WHAT TO WORK ON: Every line below must come back exactly as it stands, with the images omitted.

GIVEN MATERIAL:
========================

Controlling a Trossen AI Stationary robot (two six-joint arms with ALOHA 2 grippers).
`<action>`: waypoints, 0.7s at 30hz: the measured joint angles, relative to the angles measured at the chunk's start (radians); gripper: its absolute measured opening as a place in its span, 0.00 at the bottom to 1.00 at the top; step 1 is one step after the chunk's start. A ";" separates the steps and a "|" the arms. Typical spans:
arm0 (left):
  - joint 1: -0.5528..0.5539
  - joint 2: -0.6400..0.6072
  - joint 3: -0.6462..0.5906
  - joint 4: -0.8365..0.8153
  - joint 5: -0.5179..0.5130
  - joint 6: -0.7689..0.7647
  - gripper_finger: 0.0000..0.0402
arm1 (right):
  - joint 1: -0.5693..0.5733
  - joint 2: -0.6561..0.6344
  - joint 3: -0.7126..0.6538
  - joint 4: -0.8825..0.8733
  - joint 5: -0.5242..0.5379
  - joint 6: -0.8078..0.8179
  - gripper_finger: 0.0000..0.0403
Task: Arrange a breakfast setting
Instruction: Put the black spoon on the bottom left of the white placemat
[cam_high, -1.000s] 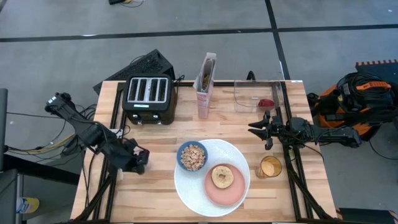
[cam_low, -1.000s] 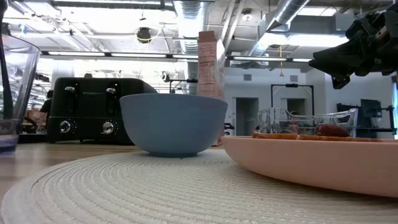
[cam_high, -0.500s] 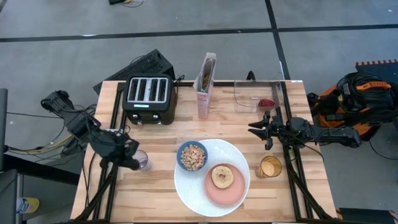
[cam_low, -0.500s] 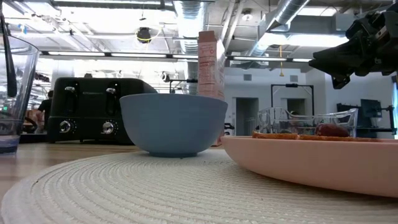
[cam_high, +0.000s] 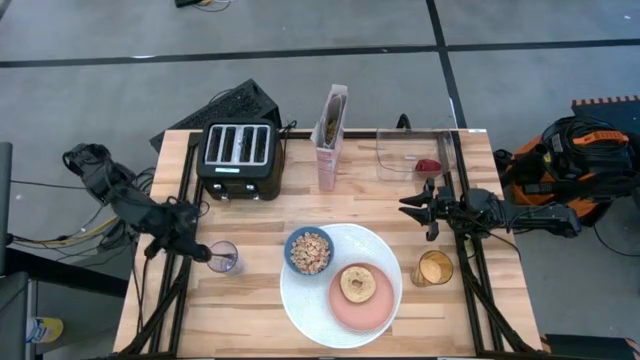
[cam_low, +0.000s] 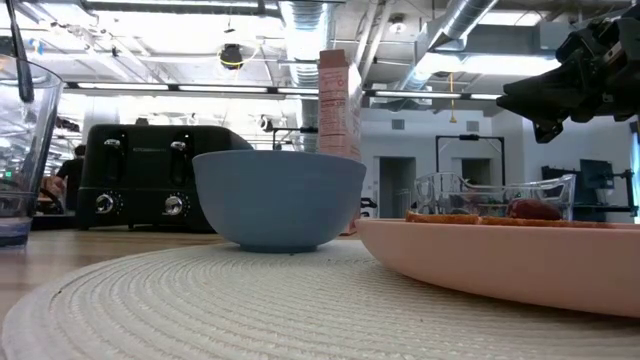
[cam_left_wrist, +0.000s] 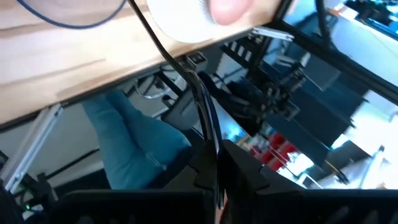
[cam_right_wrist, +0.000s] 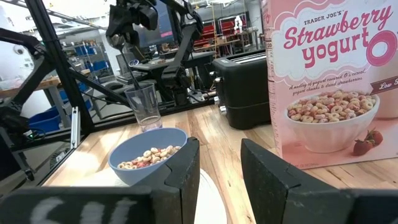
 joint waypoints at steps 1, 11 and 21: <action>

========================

REPLY:
Controlling a Trossen AI Stationary robot (two six-joint arms with ALOHA 2 grippers).
`<action>`: waypoints, 0.7s at 30hz: the measured joint angles, relative to the angles measured at the chunk's start (radians); gripper: its absolute measured opening as a place in its span, 0.00 at the bottom to 1.00 at the top; step 1 is one step after the chunk's start. A ";" separates the steps and a "|" the arms. Typical spans:
arm0 (left):
  - joint 1: -0.5528..0.5539
  - joint 2: -0.6400..0.6072
  - joint 3: -0.6462..0.5906
  - joint 4: -0.8365..0.8153
  - joint 5: -0.5179..0.5130
  - joint 6: -0.7689..0.7647
  - gripper_finger: 0.0000..0.0402
arm1 (right):
  - joint 1: -0.5693..0.5733
  - joint 2: -0.6561..0.6344
  - joint 3: -0.7126..0.6538
  - joint 4: -0.8825..0.8733
  - joint 5: -0.5242..0.5379
  - joint 6: -0.8078..0.8179
  - gripper_finger: 0.0000..0.0403
Task: Arrange a breakfast setting
Instruction: Put the black spoon on the bottom left of the white placemat
[cam_high, -1.000s] 
[cam_low, -1.000s] 
[cam_high, -0.500s] 
[cam_low, -0.500s] 
[cam_high, +0.000s] 
[cam_low, +0.000s] 
[cam_left_wrist, +0.000s] 
[cam_right_wrist, +0.000s] 
 joint waypoints at steps 1, 11 and 21: <action>

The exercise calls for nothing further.